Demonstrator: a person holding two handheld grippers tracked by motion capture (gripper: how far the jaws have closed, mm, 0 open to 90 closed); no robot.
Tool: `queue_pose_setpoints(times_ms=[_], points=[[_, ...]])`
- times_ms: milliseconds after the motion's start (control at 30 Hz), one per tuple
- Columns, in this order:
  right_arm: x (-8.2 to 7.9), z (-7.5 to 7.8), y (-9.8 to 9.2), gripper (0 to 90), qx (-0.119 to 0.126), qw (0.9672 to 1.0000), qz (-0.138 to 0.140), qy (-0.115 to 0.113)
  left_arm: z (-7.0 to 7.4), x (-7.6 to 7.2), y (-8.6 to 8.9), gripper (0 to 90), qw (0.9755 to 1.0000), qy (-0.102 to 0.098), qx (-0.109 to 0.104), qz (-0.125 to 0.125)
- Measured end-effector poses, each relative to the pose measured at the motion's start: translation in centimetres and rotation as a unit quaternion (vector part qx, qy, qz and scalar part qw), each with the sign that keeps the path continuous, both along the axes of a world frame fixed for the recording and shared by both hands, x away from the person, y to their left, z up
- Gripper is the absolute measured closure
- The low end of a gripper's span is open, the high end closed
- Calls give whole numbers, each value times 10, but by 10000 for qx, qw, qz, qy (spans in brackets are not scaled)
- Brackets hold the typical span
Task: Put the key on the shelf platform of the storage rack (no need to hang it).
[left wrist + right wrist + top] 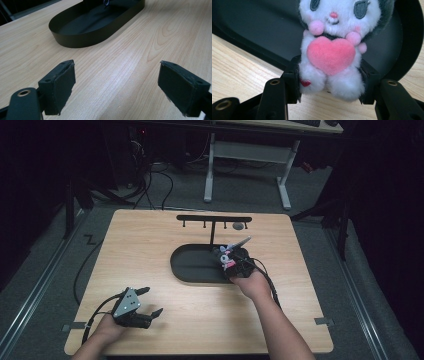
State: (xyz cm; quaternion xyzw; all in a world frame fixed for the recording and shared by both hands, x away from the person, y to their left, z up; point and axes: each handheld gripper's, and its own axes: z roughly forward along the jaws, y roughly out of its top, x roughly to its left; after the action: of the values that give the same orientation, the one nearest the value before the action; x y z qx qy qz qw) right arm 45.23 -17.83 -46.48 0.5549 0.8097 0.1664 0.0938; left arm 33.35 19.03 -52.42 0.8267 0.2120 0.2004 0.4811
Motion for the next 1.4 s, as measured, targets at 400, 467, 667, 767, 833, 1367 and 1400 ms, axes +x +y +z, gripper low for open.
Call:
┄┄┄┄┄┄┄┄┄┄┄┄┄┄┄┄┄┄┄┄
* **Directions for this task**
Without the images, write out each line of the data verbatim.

* **Exercise answer**
Demonstrator: a person holding two handheld grippers tracked by motion capture (gripper: how far the jaws have closed, mm, 0 open to 90 closed); no robot.
Tool: `queue_pose_setpoints(times_ms=[_], points=[[_, ...]])`
- times_ms: milliseconds after the motion's start (control at 30 Hz), one per tuple
- Columns, in this order:
  right_arm: x (-8.2 to 7.9), z (-7.5 to 7.8), y (-9.8 to 9.2), gripper (0 to 90), qx (-0.119 to 0.126), qw (0.9672 to 1.0000), qz (-0.138 to 0.140), qy (-0.115 to 0.113)
  left_arm: z (-7.0 to 7.4), x (-7.6 to 7.2), y (-8.6 to 8.9), gripper (0 to 90), qw (0.9755 to 1.0000), qy (-0.102 to 0.098), qx (-0.109 to 0.104), qz (-0.125 to 0.125)
- Measured end-effector poses, each relative to the pose measured at the motion's start: translation in centimetres and rotation as a unit quaternion (vector part qx, qy, qz and scalar part qw), each with the sign that keeps the path continuous, both along the axes of a world frame fixed for the recording and shared by both hands, x away from the person, y to their left, z up
- Gripper is the absolute measured closure
- The low end of a gripper's span is open, the high end closed
- Calls give whole numbers, each value times 10, but by 10000 for qx, qw, qz, qy (spans in brackets are not scaled)
- Brackets hold the typical span
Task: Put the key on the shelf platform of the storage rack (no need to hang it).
[left wrist + right wrist + top] 
State: (xyz cm; quaternion xyzw; all in a world frame fixed for the recording and shared by both hands, x away from the person, y to their left, z up; point and axes: each handheld gripper's, and its own axes: z roughly forward along the jaws, y roughly out of its top, x roughly to its left; after the action: of the values that give the same orientation, the one nearest the value before the action; x y z qx qy qz qw) right arm 45.23 -17.83 -46.48 0.5549 0.8097 0.1664 0.0938; left arm 33.35 19.03 -52.42 0.8267 0.2120 0.2004 0.4811
Motion for the next 1.4 s, as measured, targets at 400, 467, 667, 767, 833, 1367 and 1400 ms, axes +x +y +z, gripper low for open.
Call:

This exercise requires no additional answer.